What is expected: Count up the lines in the following listing that hold the word "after", then give only that count.

===== Source material

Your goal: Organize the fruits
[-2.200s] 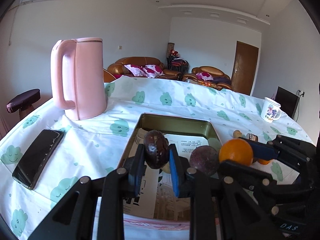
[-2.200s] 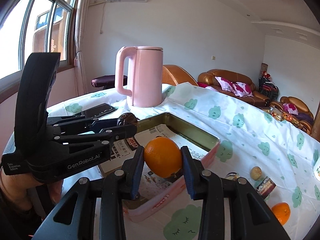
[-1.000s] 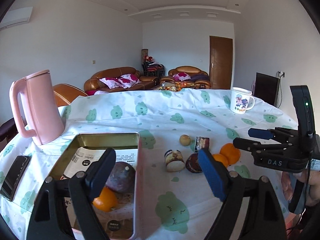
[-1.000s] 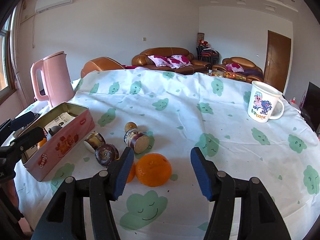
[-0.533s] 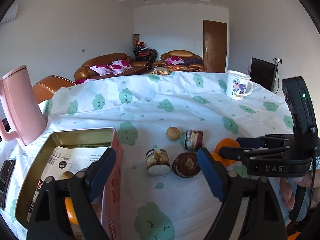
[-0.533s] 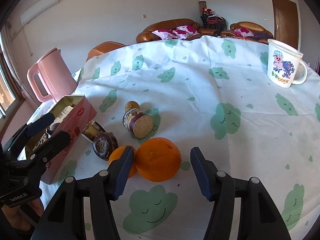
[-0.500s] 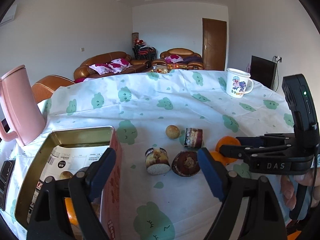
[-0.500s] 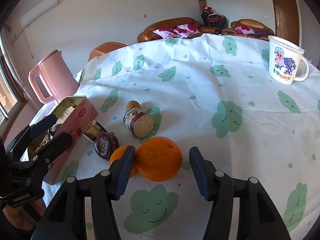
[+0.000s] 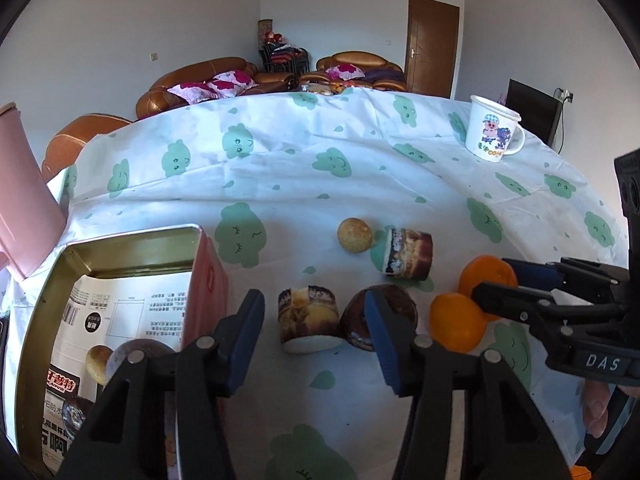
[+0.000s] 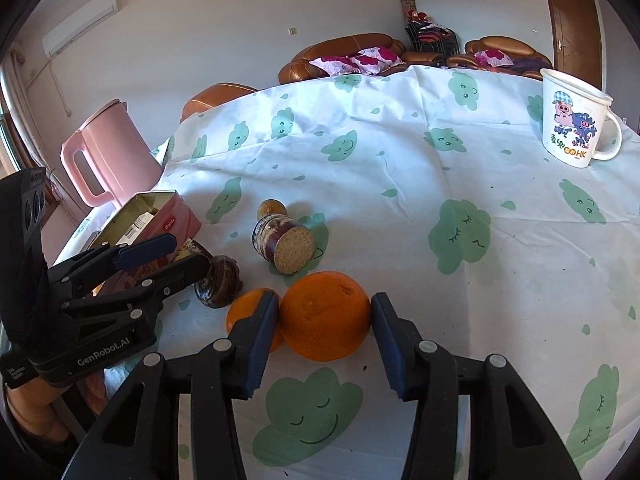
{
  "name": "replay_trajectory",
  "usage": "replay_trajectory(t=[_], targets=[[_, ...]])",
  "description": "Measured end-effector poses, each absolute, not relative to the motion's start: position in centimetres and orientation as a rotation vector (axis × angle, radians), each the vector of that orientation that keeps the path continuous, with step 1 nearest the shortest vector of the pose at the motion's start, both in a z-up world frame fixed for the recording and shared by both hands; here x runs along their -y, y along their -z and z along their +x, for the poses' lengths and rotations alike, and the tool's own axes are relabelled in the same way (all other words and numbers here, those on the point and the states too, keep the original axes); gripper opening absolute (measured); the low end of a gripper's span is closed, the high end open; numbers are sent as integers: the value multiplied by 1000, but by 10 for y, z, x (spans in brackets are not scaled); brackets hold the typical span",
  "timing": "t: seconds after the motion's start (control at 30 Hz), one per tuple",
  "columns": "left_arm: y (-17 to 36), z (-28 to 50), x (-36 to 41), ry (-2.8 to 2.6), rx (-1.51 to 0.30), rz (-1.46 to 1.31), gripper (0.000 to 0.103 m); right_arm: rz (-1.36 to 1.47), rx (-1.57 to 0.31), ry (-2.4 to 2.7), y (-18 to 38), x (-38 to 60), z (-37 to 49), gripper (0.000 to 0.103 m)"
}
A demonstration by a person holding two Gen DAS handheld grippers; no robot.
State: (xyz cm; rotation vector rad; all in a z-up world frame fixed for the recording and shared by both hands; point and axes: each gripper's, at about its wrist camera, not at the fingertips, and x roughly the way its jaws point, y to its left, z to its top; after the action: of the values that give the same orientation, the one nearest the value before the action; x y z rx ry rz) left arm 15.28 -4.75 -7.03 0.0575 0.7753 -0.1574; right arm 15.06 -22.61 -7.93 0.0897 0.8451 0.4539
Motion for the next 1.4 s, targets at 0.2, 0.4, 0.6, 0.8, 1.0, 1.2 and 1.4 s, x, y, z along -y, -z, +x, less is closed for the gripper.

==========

Answer space: 2